▶ **Problem statement**
Among the records, which lines hold the word "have"? Pick them out.

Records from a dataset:
========================

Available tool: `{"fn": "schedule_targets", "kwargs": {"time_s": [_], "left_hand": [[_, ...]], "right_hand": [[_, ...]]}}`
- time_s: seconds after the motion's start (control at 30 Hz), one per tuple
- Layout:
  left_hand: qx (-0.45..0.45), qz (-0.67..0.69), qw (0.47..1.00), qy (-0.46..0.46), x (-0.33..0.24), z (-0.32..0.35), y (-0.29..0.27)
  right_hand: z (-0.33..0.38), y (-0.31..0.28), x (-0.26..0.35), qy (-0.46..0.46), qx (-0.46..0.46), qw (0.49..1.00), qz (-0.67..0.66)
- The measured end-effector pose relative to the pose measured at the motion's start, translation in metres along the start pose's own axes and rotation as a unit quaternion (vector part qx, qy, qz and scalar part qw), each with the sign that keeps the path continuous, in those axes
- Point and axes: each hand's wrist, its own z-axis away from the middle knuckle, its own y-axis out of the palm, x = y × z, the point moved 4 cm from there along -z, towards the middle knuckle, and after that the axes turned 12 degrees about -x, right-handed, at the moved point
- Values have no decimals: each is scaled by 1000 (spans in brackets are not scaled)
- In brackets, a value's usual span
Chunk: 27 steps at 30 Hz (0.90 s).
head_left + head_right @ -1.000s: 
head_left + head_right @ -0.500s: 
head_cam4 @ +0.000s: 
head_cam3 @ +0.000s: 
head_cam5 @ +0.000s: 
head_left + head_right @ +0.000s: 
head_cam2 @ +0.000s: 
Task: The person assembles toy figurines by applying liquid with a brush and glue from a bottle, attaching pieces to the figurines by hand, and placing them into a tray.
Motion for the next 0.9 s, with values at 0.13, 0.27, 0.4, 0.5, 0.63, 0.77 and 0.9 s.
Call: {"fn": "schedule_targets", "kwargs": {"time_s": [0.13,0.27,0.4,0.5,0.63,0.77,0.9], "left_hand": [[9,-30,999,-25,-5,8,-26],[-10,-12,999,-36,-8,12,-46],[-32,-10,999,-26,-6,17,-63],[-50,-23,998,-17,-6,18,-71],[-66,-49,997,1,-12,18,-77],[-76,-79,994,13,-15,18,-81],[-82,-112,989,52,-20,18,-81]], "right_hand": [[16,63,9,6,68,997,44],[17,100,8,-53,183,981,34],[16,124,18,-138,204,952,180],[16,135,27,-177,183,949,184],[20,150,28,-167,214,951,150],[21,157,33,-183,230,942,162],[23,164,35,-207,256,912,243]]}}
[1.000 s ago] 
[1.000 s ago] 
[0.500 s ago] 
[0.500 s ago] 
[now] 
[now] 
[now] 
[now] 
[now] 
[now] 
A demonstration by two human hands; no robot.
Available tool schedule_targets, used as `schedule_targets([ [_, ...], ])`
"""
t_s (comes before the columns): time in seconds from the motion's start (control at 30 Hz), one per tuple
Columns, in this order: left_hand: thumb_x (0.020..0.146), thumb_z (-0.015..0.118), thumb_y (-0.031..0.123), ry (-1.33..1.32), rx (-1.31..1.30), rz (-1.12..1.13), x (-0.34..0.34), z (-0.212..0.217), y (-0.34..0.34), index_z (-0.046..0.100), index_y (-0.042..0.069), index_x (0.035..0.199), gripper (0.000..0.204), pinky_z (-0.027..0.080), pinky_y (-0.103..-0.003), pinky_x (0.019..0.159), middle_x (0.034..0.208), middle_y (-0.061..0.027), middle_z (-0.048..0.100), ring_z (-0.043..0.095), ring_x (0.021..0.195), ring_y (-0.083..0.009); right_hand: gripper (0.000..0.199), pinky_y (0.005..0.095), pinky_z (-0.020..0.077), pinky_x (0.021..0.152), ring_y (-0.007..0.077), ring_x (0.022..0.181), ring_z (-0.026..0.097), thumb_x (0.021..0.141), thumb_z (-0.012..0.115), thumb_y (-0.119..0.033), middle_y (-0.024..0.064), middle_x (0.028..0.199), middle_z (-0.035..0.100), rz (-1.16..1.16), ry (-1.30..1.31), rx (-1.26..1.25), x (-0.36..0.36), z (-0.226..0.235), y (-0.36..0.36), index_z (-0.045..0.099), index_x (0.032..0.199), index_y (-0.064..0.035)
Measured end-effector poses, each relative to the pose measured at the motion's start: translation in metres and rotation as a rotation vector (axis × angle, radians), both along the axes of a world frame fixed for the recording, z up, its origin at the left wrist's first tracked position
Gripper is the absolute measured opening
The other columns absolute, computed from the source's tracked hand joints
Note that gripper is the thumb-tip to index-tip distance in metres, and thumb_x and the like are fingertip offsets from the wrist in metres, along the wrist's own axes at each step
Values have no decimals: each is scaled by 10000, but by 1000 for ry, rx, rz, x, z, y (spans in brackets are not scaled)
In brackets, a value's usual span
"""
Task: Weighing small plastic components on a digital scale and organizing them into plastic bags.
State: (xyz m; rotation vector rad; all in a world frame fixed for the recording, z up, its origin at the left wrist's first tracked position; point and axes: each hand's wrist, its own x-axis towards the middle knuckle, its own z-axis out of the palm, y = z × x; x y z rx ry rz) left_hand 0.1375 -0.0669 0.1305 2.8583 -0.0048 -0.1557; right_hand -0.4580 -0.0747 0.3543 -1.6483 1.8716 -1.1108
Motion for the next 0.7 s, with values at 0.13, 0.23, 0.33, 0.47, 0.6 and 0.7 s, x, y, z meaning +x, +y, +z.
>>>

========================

▶ **Answer area**
- Values have no decimals: each is scaled by 1000 (spans in brackets are not scaled)
Values have no decimals: each is scaled by 10000, but by 1000 for ry, rx, rz, x, z, y (spans in brackets are not scaled)

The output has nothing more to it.